- _WORK REQUEST_
Transcribe nothing except the lines below that run from the one with "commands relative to" to the one with "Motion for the", ends included, and do not copy any picture.

- _RECORDED DATA_
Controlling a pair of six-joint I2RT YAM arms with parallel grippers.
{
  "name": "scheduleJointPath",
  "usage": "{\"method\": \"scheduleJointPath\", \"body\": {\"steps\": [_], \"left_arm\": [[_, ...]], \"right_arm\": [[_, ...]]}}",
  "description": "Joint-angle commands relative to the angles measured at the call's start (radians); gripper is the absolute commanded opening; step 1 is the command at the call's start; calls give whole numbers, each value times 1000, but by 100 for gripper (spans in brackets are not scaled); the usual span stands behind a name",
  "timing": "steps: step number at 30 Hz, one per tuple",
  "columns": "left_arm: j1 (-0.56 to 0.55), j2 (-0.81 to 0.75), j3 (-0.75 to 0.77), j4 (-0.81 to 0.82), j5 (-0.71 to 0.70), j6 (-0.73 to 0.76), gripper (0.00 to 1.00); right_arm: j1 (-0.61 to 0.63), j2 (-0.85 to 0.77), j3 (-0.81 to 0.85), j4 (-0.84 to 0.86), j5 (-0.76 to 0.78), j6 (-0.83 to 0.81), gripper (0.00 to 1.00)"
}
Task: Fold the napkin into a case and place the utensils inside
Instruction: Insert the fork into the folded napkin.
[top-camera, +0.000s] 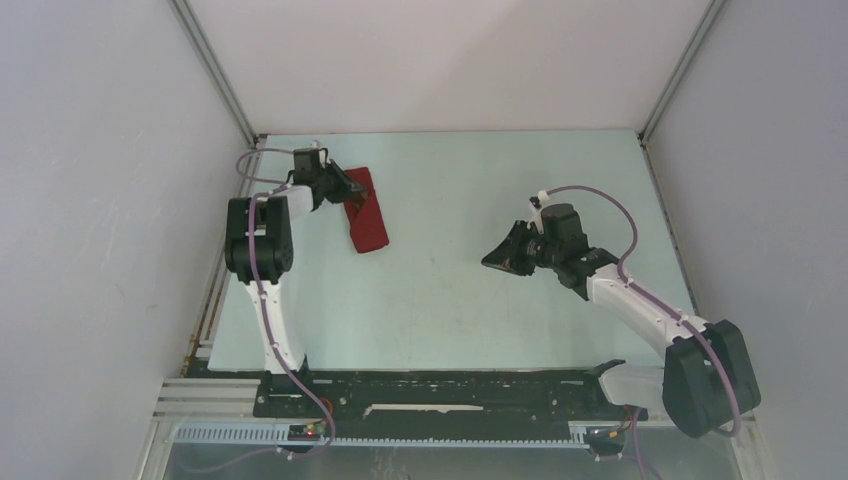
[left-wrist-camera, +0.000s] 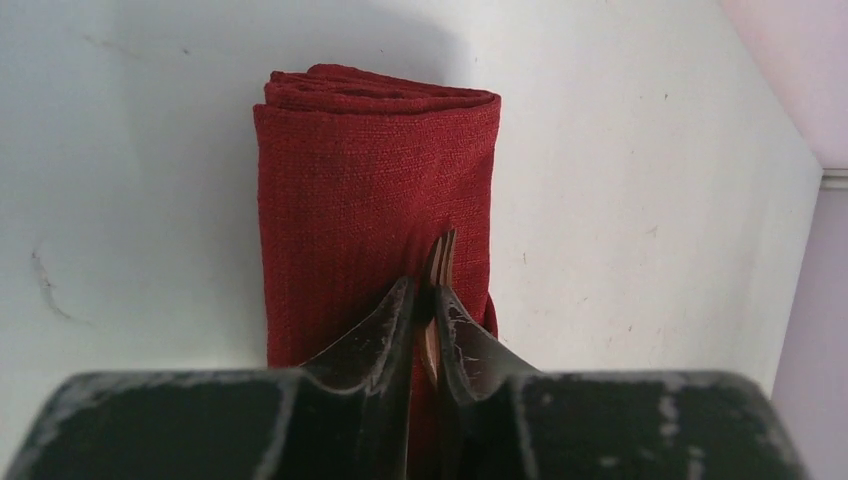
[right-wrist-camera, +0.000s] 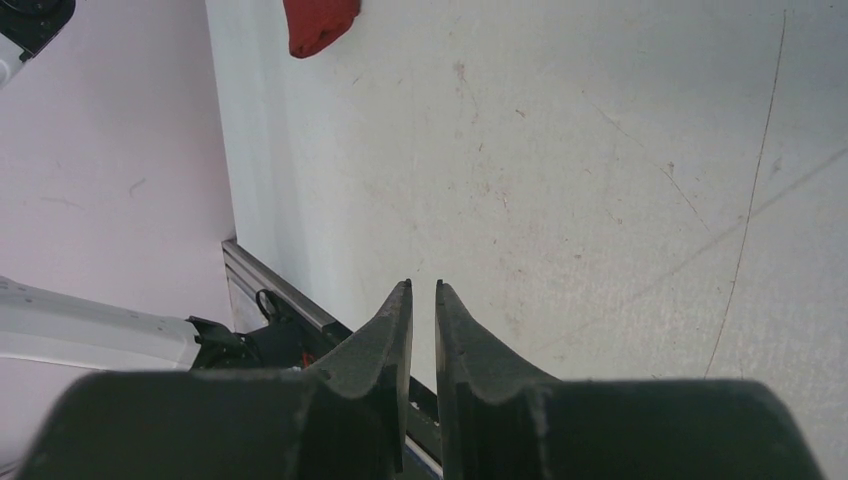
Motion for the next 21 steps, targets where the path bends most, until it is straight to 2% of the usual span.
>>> {"method": "scheduleJointPath", "body": {"steps": [1,16,21], "left_arm": [[5,-45,47,-47,-16,29,22],[-7,-146,50,-58,1,49,41],[-9,-227,33,-66,-9,42,42]], "right_arm": [[12,0,-4,29,-1,4,21],[27,6,-4,35,6,2,21],[26,-11,-2,13,30,-29,24]]}}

- _SOLVED EXERCISE_
  "description": "Joint-angle commands relative to the angles measured at the call's start (radians); gripper is the absolute commanded opening; step 1 is the command at the call's start; calls give whole numbers, each value times 1000, but by 100 for gripper (spans in brackets are not scaled); the usual span stands behind a name",
  "timing": "steps: step number at 30 Hz, one per tuple",
  "columns": "left_arm: j1 (-0.56 to 0.55), j2 (-0.81 to 0.75), j3 (-0.75 to 0.77), j4 (-0.81 to 0.82), j5 (-0.71 to 0.70), j6 (-0.73 to 0.76), gripper (0.00 to 1.00); right_arm: j1 (-0.61 to 0.63), j2 (-0.85 to 0.77), j3 (-0.81 to 0.85), j4 (-0.84 to 0.86), j5 (-0.76 to 0.78), j6 (-0.83 to 0.81), gripper (0.00 to 1.00)"
}
Task: Fold the napkin into a case and place the utensils inside
Instruction: Insert the fork into the folded napkin.
[top-camera, +0.000s] 
[left-wrist-camera, +0.000s] 
[right-wrist-camera, +0.000s] 
Motion for the next 21 steps, targets where the path bends most, until it is straight to 2% of the usual span.

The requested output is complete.